Parameter Description
add jar The OSS path of the JDBC driver. This example uses mysql-connector-java-8.0.11.jar
spark.app.name The Spark SQL job name
spark.adb.eni.enabled Set to true to enable ENI routing
spark.adb.eni.vswitchId The vSwitch ID of the instance. On the Database Connection page, hover over VPC to view the ID
spark.adb.eni.securityGroupId The security group ID
spark.kubernetes.driverEnv.ADB_SPARK_DOWNLOAD_FILES The OSS path of the JKS certificate for the Spark driver. Separate multiple paths with commas. Example: oss://testBucketName/a.jks,oss://testBucketName/b.jks
spark.executorEnv.ADB_SPARK_DOWNLOAD_FILES The OSS path of the JKS certificate for the Spark executor. Separate multiple paths with commas
url The internal endpoint, port, and SSL parameters. The JKS keystore password is apsaradb and the store type is JKS. For SSL parameter details, see the Parameters section
dbtable The table to read. Format: db_name.table_name. This example uses db.test
user The database account name
password The database account password

Catalog mode

In catalog mode, you configure the MySQL data source using Spark's JDBC catalog interface. Run the following statements to register the catalog and query data.
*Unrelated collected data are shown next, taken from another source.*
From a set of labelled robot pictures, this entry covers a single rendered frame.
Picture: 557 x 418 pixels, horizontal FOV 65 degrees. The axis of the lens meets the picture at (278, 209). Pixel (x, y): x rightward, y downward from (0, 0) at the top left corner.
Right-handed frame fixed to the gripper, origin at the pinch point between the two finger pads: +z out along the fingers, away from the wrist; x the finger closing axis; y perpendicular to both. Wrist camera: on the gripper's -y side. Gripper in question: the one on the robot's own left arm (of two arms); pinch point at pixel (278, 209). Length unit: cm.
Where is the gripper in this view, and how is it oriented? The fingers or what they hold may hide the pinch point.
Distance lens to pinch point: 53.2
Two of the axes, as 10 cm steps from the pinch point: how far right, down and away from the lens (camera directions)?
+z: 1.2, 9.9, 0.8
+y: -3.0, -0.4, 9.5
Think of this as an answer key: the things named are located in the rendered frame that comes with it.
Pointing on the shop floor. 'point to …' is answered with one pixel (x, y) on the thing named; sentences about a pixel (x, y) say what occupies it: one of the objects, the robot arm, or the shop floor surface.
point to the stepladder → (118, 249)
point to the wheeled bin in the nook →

set spark.adb.eni.enabled=true;
set spark.adb.eni.vswitchId=<vsw-bp1d14ddiw46fkgu1****>;
set spark.adb.eni.securityGroupId=<sg-bp19varsa8j0hyb****>;
set spark.sql.catalog.jdbc=org.apache.spark.sql.execution.datasources.v2.jdbc.JDBCTableCatalog;
set spark.sql.catalog.jdbc.url=<jdbc:mysql://rm-bp11mpql1e01l****.mysql.rds.aliyuncs.com:3306>;
set spark.sql.catalog.jdbc.user=<user>;
set spark.sql.catalog.jdbc.password=<password>;
USE jdbc;
SELECT * FROM db.test;

Replace the placeholders with your actual values:

Parameter Description
spark.sql.catalog.jdbc The catalog implementation class. Always set to org.apache.spark.sql.execution.datasources.v2.jdbc.JDBCTableCatalog. The suffix jdbc is the catalog name — replace it with a custom name if needed (for example, spark.sql.catalog.mycatalog)
spark.sql.catalog.jdbc.url The internal endpoint and port of the instance. Format: jdbc:mysql://<endpoint>:<port>
spark.sql.catalog.jdbc.user The database account name
spark.sql.catalog.jdbc.password The database account password
For the full list of JDBC parameters supported by Spark SQL, see JDBC to other databases.